───── EXCERPTED RECORDS ─────
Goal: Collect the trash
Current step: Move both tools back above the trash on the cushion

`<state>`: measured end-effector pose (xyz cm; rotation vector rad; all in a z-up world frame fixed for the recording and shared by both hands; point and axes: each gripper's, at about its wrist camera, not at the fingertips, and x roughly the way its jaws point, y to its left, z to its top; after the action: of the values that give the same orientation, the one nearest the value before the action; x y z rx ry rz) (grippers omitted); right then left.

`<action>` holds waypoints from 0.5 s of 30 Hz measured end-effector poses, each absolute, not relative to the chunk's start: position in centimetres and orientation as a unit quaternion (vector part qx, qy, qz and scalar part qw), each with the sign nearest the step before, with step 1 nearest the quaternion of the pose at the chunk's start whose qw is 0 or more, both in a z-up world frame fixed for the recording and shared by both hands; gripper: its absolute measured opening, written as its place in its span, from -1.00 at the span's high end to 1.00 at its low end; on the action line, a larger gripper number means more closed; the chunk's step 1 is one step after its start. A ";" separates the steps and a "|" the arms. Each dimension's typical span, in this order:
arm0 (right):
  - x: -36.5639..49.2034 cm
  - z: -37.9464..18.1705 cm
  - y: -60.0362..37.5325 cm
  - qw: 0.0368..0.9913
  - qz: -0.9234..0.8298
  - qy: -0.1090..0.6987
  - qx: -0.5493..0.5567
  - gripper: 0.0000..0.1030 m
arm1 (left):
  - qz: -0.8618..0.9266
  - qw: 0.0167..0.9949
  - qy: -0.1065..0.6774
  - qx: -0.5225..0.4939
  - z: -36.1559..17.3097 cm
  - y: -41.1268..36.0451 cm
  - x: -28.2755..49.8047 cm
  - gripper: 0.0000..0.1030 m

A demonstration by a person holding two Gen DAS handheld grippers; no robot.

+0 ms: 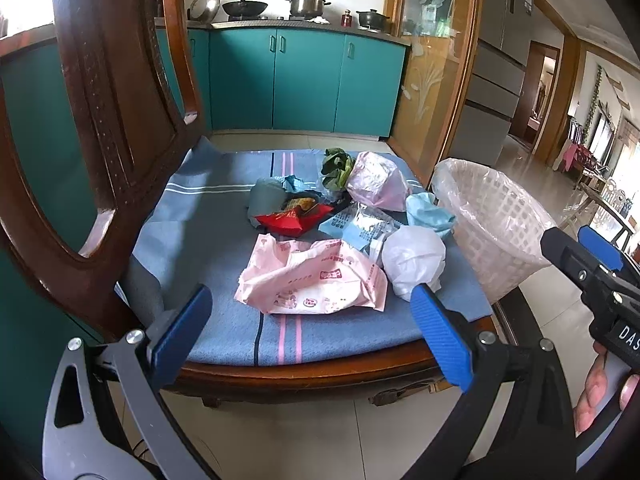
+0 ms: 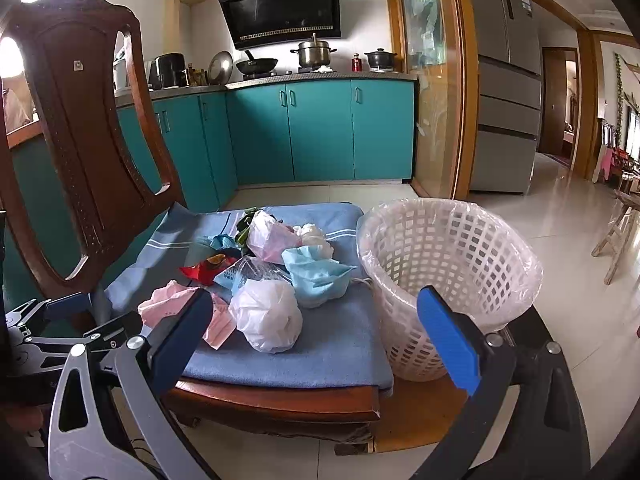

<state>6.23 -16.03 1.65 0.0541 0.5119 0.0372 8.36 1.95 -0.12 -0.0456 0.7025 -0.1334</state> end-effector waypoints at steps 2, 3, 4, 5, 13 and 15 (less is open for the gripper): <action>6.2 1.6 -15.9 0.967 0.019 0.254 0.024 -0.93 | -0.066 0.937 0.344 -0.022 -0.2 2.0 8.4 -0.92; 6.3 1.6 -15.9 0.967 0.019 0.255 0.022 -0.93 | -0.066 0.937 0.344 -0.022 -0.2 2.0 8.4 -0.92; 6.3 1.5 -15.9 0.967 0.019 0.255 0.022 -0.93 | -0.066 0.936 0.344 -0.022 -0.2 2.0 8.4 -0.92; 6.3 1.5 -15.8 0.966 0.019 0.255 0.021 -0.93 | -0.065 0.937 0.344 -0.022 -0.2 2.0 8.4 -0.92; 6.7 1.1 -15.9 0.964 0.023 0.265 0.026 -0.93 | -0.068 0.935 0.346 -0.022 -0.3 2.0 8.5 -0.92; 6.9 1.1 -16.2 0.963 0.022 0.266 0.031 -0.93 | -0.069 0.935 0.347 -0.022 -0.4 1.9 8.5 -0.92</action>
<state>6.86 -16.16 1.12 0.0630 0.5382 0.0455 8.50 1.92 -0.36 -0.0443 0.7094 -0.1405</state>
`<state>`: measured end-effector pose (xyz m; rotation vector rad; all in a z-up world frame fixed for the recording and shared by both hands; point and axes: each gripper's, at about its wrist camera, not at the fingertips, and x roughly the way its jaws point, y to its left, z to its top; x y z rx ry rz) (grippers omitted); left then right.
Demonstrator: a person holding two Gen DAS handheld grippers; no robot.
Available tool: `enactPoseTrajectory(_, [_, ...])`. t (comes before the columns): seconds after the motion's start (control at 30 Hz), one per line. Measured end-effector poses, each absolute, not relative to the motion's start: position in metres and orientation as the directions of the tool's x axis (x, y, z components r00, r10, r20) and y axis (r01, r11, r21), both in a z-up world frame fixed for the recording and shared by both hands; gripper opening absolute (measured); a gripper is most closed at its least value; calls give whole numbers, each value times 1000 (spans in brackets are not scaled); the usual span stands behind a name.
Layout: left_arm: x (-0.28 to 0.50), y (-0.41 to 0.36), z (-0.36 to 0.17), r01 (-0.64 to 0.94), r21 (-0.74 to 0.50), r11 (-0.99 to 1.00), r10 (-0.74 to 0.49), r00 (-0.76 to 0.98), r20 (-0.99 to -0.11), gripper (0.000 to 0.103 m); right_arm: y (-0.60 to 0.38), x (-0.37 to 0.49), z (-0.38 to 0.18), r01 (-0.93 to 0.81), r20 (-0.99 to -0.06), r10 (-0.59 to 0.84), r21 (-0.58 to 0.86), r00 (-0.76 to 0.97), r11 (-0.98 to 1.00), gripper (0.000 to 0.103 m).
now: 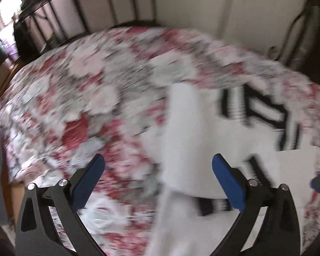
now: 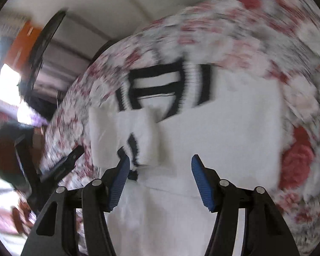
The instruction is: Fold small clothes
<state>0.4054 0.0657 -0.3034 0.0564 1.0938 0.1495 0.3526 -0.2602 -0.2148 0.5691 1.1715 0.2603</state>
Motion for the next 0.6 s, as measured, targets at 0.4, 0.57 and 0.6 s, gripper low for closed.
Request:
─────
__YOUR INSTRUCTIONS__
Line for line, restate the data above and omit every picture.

__ANSWER TO THE PROBLEM__
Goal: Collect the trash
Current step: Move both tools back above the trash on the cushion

`<state>`: measured end-effector pose (xyz cm; rotation vector rad; all in a z-up world frame fixed for the recording and shared by both hands; point and axes: each gripper's, at about its wrist camera, not at the fingertips, and x roughly the way its jaws point, y to its left, z to its top; after the action: of the values that give the same orientation, the one nearest the value before the action; x y z rx ry rz) (grippers omitted); right then left.

`<action>` holds waypoints from 0.5 s of 30 Hz measured end-effector poses, each absolute, not relative to the chunk's start: position in centimetres and orientation as a unit quaternion (vector part qx, qy, qz and scalar part qw), each with the sign nearest the step before, with step 1 nearest the quaternion of the pose at the chunk's start whose qw is 0 or more, both in a z-up world frame fixed for the recording and shared by both hands; gripper: its absolute measured opening, written as its place in its span, from -1.00 at the span's high end to 1.00 at its low end; on the action line, a larger gripper number means more closed; the chunk's step 1 is one step after its start. A ";" separates the steps and a "|" the arms. Each dimension's typical span, in this order:
arm0 (right):
  - x: -36.5639..49.2034 cm
  - z: -37.9464..18.1705 cm
  - y: -60.0362..37.5325 cm
  - qw: 0.0368..0.9913
  - qz: -0.9234..0.8298
  - qy: -0.1090..0.6987
  - qx: -0.5493..0.5567
  - gripper: 0.0000..0.1030 m
arm1 (left):
  - qz: -0.8618..0.9266
  - qw: 0.0167..0.9949
  - qy: -0.1065..0.6774
  - qx: -0.5225..0.4939
  - z: -36.1559..17.3097 cm
  - y: -41.1268..36.0451 cm
  - x: -28.2755..49.8047 cm
  - gripper: 0.0000..0.1030 m

A demonstration by a person holding two Gen DAS handheld grippers; no robot.

+0 ms: 
+0 ms: 

<state>6.23 -16.03 1.65 0.0541 0.5119 0.0372 8.36 1.95 -0.12 -0.0456 0.7025 -0.1334</state> end-effector waypoints at steps 2, 3, 4, 5, 13 and 15 (less is open for the gripper): <action>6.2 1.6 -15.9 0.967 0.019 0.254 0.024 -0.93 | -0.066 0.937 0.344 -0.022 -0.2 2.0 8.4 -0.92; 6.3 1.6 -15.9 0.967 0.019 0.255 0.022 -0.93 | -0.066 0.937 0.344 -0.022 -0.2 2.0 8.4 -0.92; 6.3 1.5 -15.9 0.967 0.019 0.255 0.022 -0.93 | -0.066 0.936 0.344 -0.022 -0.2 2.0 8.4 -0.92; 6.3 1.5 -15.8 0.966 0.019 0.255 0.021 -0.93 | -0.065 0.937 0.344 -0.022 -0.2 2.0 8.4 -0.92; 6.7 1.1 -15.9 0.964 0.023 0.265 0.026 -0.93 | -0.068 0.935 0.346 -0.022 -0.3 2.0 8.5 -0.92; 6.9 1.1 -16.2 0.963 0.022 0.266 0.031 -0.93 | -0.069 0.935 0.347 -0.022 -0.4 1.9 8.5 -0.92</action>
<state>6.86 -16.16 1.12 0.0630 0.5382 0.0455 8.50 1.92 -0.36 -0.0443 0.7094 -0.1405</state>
`<state>`: measured end-effector pose (xyz m; rotation vector rad; all in a z-up world frame fixed for the recording and shared by both hands; point and axes: each gripper's, at about its wrist camera, not at the fingertips, and x roughly the way its jaws point, y to its left, z to its top; x y z rx ry rz) (grippers omitted); left then right.
Demonstrator: a person holding two Gen DAS handheld grippers; no robot.
Available tool: `enactPoseTrajectory(_, [_, ...])`. t (comes before the columns): seconds after the motion's start (control at 30 Hz), one per line. Measured end-effector poses, each absolute, not relative to the motion's start: position in metres and orientation as the directions of the tool's x axis (x, y, z components r00, r10, r20) and y axis (r01, r11, r21), both in a z-up world frame fixed for the recording and shared by both hands; gripper opening absolute (measured); a gripper is most closed at its least value; calls give whole numbers, each value times 1000 (spans in brackets are not scaled); the usual span stands behind a name.
Layout: left_arm: x (-0.28 to 0.50), y (-0.41 to 0.36), z (-0.36 to 0.17), r01 (-0.64 to 0.94), r21 (-0.74 to 0.50), r11 (-0.99 to 1.00), r10 (-0.74 to 0.49), r00 (-0.76 to 0.98), r20 (-0.99 to -0.11), gripper (0.000 to 0.103 m); right_arm: y (-0.60 to 0.38), x (-0.37 to 0.49), z (-0.38 to 0.18), r01 (-0.93 to 0.81), r20 (-0.99 to -0.06), r10 (-0.59 to 0.84), r21 (-0.58 to 0.86), r00 (-0.76 to 0.97), r11 (-0.98 to 1.00), gripper (0.000 to 0.103 m).
now: 
now: 
The instruction is: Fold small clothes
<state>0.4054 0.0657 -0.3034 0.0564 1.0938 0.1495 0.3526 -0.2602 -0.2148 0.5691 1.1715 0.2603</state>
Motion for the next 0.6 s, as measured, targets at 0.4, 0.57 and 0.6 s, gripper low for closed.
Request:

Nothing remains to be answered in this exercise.